**Collected data entries**
▼

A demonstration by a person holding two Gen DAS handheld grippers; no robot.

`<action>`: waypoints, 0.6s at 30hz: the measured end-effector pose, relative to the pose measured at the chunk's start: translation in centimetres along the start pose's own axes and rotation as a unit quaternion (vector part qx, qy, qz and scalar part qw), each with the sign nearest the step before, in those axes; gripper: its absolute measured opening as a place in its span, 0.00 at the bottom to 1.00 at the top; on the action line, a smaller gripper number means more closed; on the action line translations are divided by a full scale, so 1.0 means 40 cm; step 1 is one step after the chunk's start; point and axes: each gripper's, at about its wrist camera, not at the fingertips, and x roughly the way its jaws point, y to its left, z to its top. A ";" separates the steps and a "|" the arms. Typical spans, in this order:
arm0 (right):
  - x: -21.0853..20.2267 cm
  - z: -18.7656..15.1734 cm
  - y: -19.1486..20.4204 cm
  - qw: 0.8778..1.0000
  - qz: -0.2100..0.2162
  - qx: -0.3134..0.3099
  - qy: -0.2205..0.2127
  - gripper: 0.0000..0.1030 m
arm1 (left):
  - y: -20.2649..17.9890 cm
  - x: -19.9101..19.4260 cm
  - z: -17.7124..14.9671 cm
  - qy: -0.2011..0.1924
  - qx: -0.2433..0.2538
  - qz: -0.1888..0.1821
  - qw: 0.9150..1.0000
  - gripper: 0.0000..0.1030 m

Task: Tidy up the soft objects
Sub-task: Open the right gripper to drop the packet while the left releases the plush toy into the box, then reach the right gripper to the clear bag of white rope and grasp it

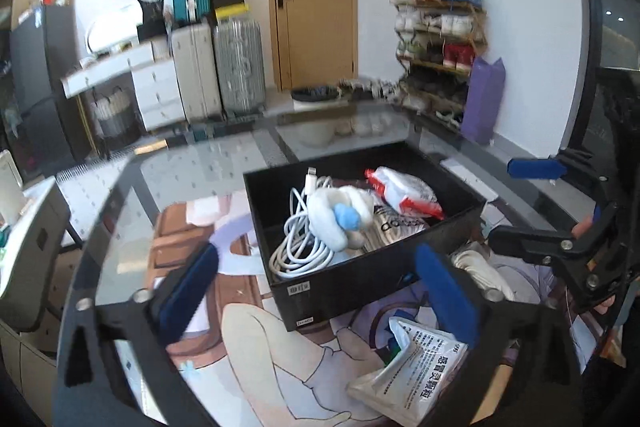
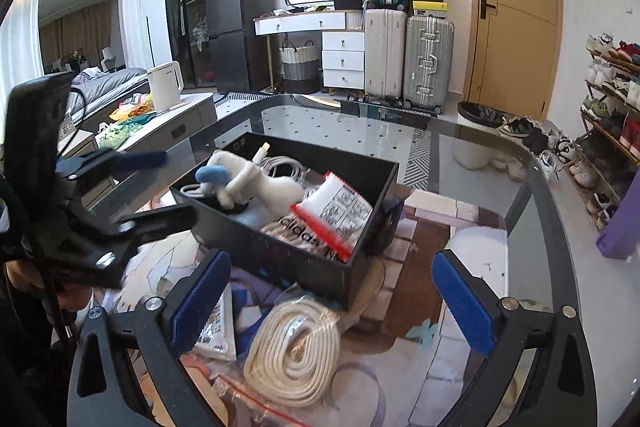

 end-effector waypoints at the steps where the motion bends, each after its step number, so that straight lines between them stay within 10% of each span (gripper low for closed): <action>1: -0.001 -0.001 0.003 1.000 0.000 0.000 0.000 0.99 | -0.002 -0.003 -0.003 0.001 0.003 0.002 1.000 0.98; 18: -0.002 -0.052 0.027 0.999 0.018 0.010 0.029 0.99 | 0.019 -0.001 -0.074 0.014 -0.063 0.034 0.997 0.99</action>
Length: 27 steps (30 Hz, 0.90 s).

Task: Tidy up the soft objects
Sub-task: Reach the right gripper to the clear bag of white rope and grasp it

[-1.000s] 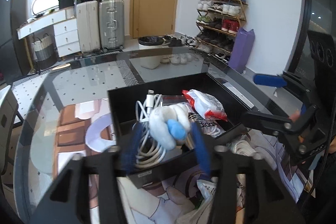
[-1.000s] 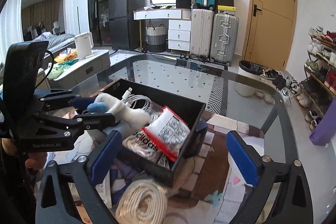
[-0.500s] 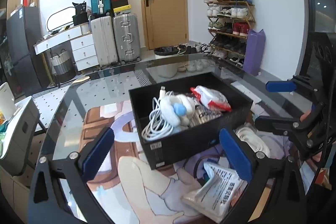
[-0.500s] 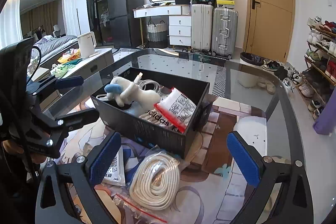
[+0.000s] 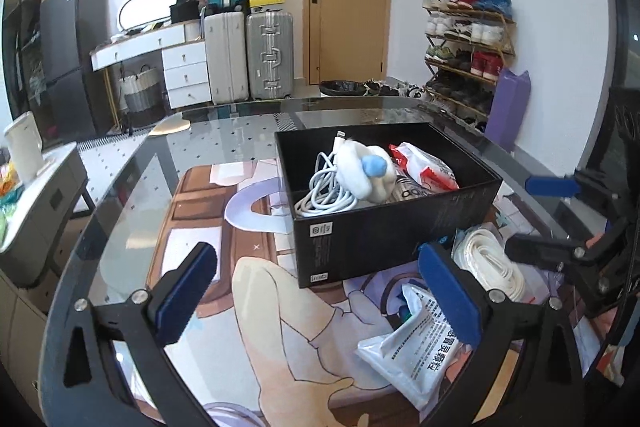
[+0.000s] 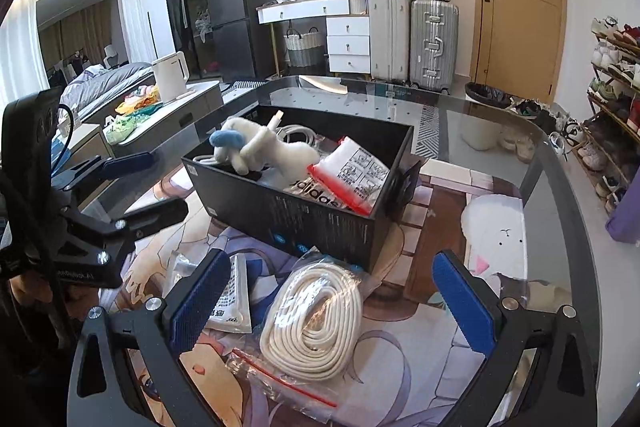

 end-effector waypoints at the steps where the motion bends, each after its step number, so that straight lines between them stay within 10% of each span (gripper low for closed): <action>1: 0.003 0.000 0.001 1.000 0.000 -0.002 0.003 0.99 | 0.003 0.003 -0.001 0.002 -0.006 -0.001 1.000 0.99; 27: 0.136 -0.042 -0.010 0.992 -0.032 0.003 0.125 0.99 | 0.026 0.041 -0.031 0.044 -0.030 -0.041 0.998 0.99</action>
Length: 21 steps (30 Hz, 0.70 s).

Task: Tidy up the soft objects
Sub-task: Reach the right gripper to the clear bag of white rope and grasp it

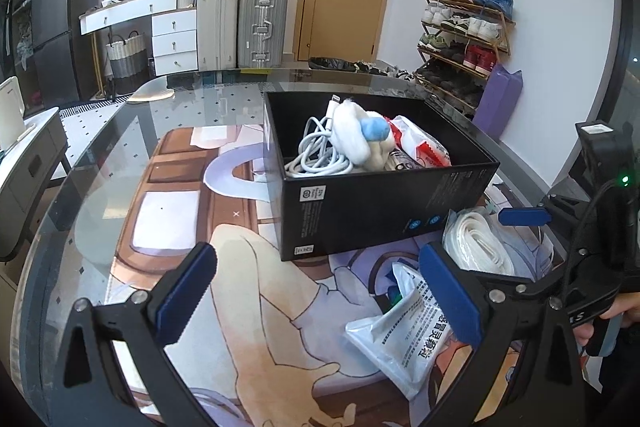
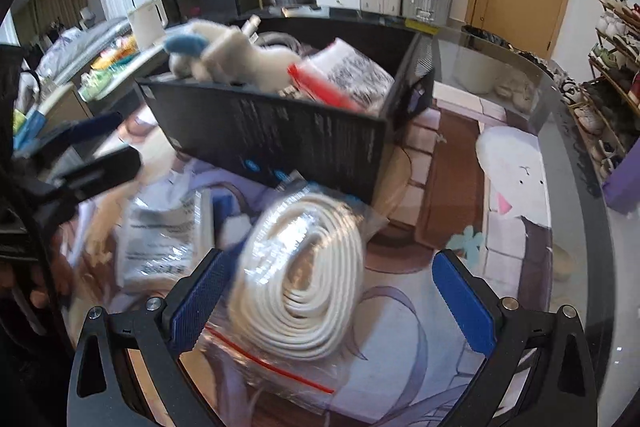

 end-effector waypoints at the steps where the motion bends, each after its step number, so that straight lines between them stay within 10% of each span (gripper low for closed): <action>1: 0.003 -0.002 -0.003 1.000 -0.001 -0.001 0.003 0.99 | -0.001 0.000 -0.001 0.001 0.001 -0.001 1.000 0.99; 21: 0.027 -0.009 -0.030 1.000 -0.008 0.005 0.017 0.99 | -0.020 -0.005 0.000 0.015 0.022 -0.020 0.999 0.99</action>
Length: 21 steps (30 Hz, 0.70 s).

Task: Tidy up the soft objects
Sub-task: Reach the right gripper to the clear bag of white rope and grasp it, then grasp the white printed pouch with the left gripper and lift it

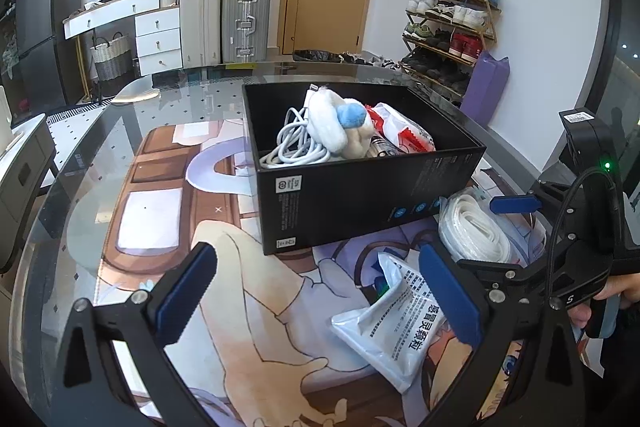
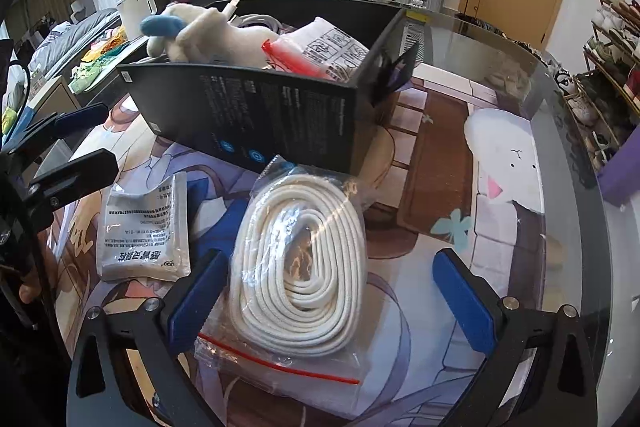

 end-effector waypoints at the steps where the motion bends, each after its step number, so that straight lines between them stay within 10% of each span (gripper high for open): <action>1: 0.000 -0.003 -0.003 1.000 0.001 -0.001 0.000 0.99 | -0.001 0.000 0.000 0.000 0.001 0.000 1.000 0.99; 6: -0.004 -0.014 -0.007 1.000 0.006 -0.008 -0.004 0.98 | -0.005 0.002 0.000 0.002 0.003 -0.002 1.000 0.99; 13: -0.029 -0.017 0.013 0.999 0.021 -0.029 -0.017 0.52 | -0.008 0.002 -0.002 0.003 0.005 -0.004 1.000 0.99; 21: -0.053 -0.023 0.023 0.998 0.031 -0.045 -0.019 0.39 | -0.011 0.003 -0.005 0.005 0.010 -0.008 1.000 0.99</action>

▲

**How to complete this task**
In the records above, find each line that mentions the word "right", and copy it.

**Written solution**
arm0 (right):
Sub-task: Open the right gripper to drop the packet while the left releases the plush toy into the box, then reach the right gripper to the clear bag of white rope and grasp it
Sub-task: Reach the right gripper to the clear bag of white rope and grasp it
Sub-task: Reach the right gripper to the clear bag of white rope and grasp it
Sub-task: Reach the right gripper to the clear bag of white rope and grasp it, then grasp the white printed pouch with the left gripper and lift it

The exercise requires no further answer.